ADHD Grown Up: A Guide to Adolescent and Adult ADHD
- Author: Joel L. Young
- Language: English
- Genre: Non-fiction
- Published: January 9th, 2007
- Publisher: Norton, W. W. & Company, Inc.
- Publication place: United States
- Media type: Print (hardcover)
- Pages: 344
- ISBN: 9780393704686

= ADHD Grown Up: A Guide to Adolescent and Adult ADHD =

2007 book by Joel L. Young

ADHD Grown Up: A Guide to Adolescent and Adult ADHD (2007) is a book by Joel L. Young. It is a guide for psychiatrists and the lay public for the diagnosis and treatment of ADHD in adolescents and adults.

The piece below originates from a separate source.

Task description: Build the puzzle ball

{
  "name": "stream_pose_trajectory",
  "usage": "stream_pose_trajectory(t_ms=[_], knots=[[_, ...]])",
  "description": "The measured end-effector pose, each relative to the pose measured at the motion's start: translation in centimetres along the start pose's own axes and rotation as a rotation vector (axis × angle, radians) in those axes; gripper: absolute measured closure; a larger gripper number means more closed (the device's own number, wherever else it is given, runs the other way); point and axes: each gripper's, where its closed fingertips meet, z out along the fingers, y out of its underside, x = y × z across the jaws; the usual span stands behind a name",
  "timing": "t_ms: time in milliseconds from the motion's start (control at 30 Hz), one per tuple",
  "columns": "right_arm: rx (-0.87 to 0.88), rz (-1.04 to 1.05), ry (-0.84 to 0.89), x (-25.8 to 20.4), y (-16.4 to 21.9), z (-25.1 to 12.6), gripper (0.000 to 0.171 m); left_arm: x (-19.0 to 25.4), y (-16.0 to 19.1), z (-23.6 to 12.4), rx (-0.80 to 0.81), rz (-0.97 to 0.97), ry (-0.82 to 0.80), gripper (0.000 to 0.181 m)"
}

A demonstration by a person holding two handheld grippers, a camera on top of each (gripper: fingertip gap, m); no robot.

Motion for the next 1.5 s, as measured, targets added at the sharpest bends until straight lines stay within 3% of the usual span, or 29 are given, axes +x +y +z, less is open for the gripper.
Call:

The book was positively reviewed in Psychiatric Services where Dr. Sickel of the Department of Psychiatry, University of North Carolina at Chapel Hill, said the book "feels like Young is leading a young resident or first-year child fellow by the hand through the various steps involved in making a good diagnosis." Diana Pederson reviewed it in Metapsychology, saying it was accessible to professionals and non-professionals alike. Marcia McCabe writing in PsycCRITIQUES said the book "gives an excellent overview of the topic area and provides practical information and guidance to the treating clinician." The book was also reviewed in Journal of Family Therapy, and SciTech Book News.

The book had a sequel Contemporary Guide to Adult ADHD (2009), about adults with ADHD. It outlines clinical guidelines and recommended pharmacotherapies for the treatment of adult men and women.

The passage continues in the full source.